> **Data below**:
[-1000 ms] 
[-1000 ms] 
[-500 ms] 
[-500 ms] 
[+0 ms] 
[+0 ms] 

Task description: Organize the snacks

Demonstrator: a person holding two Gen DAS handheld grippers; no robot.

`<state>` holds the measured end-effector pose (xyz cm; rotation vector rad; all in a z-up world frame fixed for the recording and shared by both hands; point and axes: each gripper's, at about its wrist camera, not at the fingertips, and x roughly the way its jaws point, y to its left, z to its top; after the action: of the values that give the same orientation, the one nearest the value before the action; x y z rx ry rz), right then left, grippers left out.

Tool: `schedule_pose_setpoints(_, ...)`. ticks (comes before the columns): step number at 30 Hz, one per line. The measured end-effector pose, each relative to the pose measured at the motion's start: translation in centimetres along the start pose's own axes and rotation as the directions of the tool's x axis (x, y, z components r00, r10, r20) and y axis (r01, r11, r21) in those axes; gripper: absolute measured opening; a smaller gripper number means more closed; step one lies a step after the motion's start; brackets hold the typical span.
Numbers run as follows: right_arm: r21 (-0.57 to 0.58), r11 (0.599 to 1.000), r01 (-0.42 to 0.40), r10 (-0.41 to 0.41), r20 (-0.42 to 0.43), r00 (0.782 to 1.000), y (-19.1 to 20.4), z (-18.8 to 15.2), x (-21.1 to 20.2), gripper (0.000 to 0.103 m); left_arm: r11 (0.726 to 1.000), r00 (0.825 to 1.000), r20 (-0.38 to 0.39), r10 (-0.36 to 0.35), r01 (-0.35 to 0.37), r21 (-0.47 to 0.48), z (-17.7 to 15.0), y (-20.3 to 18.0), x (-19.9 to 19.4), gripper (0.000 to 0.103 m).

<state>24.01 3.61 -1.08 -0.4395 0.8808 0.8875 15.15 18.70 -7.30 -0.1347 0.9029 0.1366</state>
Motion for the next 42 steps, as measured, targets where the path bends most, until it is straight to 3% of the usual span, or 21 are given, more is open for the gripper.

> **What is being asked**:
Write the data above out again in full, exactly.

> **Completed task**:
[-1000 ms] 
[-1000 ms] 
[-500 ms] 
[-500 ms] 
[+0 ms] 
[+0 ms] 

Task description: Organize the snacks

Demonstrator: a person holding two Gen DAS handheld grippers; no robot.

`<state>` holds the measured end-effector pose (xyz cm; rotation vector rad; all in a z-up world frame fixed for the recording and shared by both hands; point and axes: each gripper's, at about its wrist camera, not at the fingertips, and x roughly the way its jaws point, y to its left, z to its top; after the action: of the values that give the same orientation, the one nearest the value before the action; x y z rx ry rz), right then left, grippers left out.

Tool: `schedule_pose_setpoints(_, ...)`. ticks (comes before the columns): step number at 30 Hz, one per line. The measured end-effector pose, each relative to the pose measured at the motion's start: translation in centimetres along the start pose's own axes and rotation as the directions of the tool's x axis (x, y, z components r00, r10, r20) and y axis (r01, r11, r21) in those axes; gripper: absolute measured opening; a smaller gripper number means more closed; step one lies a step after the motion's start; brackets hold the typical span.
Numbers run as follows: right_arm: r21 (-0.57 to 0.58), r11 (0.599 to 1.000), r01 (-0.42 to 0.40), r10 (-0.41 to 0.41), r20 (-0.42 to 0.43), r00 (0.782 to 1.000), y (-19.1 to 20.4), z (-18.8 to 15.2), x (-21.1 to 20.2), gripper (0.000 to 0.103 m); left_arm: r11 (0.726 to 1.000), r00 (0.825 to 1.000), r20 (-0.38 to 0.39), r10 (-0.36 to 0.35), r01 (-0.35 to 0.37), r21 (-0.47 to 0.48), z (-17.7 to 15.0), y (-20.3 to 18.0), x (-19.9 to 19.4), gripper (0.000 to 0.103 m).

<state>24.01 3.61 -1.08 -0.4395 0.8808 0.8875 15.15 18.70 -7.30 -0.1347 0.9029 0.1366</state>
Motion for the next 42 steps, as measured, targets where the path bends most, until it is straight to 3% of the usual span, or 21 are given, more is open for the gripper.

What the exercise asked for is now done.